The dangerous mix of politics and religion


(My latest book God vs. Darwin: The War Between Evolution and Creationism in the Classroom has just been released and is now available through the usual outlets. You can order it from Amazon, Barnes and Noble, the publishers Rowman & Littlefield, and also through your local bookstores. For more on the book, see here. You can also listen to the podcast of the interview on WCPN 90.3 about the book.)

I am not one who reveres the ‘founding fathers’ of America, the architects of its independence. They were all-too-human and had their faults, such as their tolerance of slavery, their denial of equal rights to women, and their desire to preserve the privileges and property rights of the well-to-do landowning classes. But even with those caveats, one has to gratefully acknowledge that the constitution they created, despite its serious flaws, was way ahead of its time in its incorporation of ideas that address the question of how to create a functioning republican democracy and balance the needs of free people with an orderly government. And the Bill of Rights surely must rank as the jewel in that crown.

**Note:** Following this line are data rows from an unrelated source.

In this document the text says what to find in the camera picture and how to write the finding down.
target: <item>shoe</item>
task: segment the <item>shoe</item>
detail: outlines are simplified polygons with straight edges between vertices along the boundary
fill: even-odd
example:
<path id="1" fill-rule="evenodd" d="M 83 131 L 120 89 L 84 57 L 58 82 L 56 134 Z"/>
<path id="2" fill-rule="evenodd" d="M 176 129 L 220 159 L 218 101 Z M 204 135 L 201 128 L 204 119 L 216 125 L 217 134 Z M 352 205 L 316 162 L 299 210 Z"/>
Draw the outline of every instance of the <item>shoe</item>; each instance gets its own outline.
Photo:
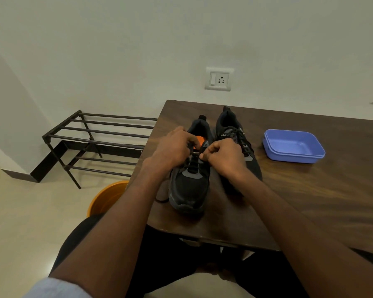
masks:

What is remarkable is their recognition of the importance of keeping government and religion separate. This has nothing to do with what they themselves believed about god and the many discussions and debates about whether they were personally Christians or deists or atheists seem to me to be missing the point because that fact does not prove anything. There was undoubtedly a wide diversity of religious views among them, but despite that they seemed to have little difficulty in deciding that they wanted to create an explicitly godless constitution. (See The Godless Constitution: The Case Against Religious Correctness by Isaac Kramnick and R. Laurence Moore (1996) for a history of the debates on what to do about religion in the constitution.) The only mention of religion in the original document is a negative one (Article VI: [N]o religious test shall ever be required as a qualification to any office or public trust under the United States.) and the First Amendment to the Bill of Rights cemented this idea of keeping god out of government actions by including the Establishment Clause that says that “Congress shall make no law respecting an establishment of religion.”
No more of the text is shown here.